#### Work instruction
Only lines holding the word "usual" are needed; copy each of them from the material.

#### Information supplied
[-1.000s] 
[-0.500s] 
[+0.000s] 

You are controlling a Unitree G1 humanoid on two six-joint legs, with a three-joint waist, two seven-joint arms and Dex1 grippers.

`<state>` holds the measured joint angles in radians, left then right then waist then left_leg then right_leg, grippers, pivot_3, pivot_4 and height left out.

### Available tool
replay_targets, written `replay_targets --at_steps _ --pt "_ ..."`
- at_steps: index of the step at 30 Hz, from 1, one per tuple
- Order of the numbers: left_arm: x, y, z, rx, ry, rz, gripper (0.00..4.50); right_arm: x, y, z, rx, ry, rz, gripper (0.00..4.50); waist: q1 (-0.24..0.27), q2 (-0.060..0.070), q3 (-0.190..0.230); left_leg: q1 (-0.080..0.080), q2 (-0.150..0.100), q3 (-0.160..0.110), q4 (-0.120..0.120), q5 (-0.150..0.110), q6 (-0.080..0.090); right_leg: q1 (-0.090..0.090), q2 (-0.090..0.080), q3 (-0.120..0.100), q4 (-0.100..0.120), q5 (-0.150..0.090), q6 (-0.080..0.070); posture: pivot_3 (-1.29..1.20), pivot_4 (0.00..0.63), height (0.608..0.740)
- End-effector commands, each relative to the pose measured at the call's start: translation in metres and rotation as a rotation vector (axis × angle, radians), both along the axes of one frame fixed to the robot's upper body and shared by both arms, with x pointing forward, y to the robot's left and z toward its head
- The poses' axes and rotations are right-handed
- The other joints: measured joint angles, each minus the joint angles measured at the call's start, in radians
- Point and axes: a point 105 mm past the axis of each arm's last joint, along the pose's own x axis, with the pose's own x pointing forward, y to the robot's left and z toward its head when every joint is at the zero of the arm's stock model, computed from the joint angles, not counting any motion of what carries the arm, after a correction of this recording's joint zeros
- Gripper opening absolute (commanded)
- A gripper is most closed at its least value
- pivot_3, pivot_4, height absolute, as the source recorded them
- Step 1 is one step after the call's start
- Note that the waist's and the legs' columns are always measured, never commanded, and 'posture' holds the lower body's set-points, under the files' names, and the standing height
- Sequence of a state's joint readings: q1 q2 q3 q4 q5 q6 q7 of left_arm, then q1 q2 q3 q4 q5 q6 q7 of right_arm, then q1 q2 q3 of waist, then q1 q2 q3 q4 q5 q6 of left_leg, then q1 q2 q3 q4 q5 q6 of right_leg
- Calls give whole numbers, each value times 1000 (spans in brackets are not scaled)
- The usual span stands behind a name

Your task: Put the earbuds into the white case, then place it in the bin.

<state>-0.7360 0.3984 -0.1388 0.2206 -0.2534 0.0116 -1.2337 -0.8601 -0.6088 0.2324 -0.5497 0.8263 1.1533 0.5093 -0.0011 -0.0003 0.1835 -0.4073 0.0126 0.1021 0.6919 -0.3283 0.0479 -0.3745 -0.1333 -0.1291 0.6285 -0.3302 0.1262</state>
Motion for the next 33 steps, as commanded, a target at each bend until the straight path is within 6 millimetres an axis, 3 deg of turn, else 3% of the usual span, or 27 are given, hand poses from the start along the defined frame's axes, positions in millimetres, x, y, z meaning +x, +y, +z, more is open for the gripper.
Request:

#### Exercise result
- The usual span stands behind a name
Motion for the next 33 steps, as commanded, a target at each bend until the straight path is within 6 millimetres an axis, 3 deg of turn, else 3% of the usual span, or 27 are given, hand poses from the start along the defined frame's axes, positions in millimetres, x, y, z meaning +x, +y, +z, more is open for the gripper.

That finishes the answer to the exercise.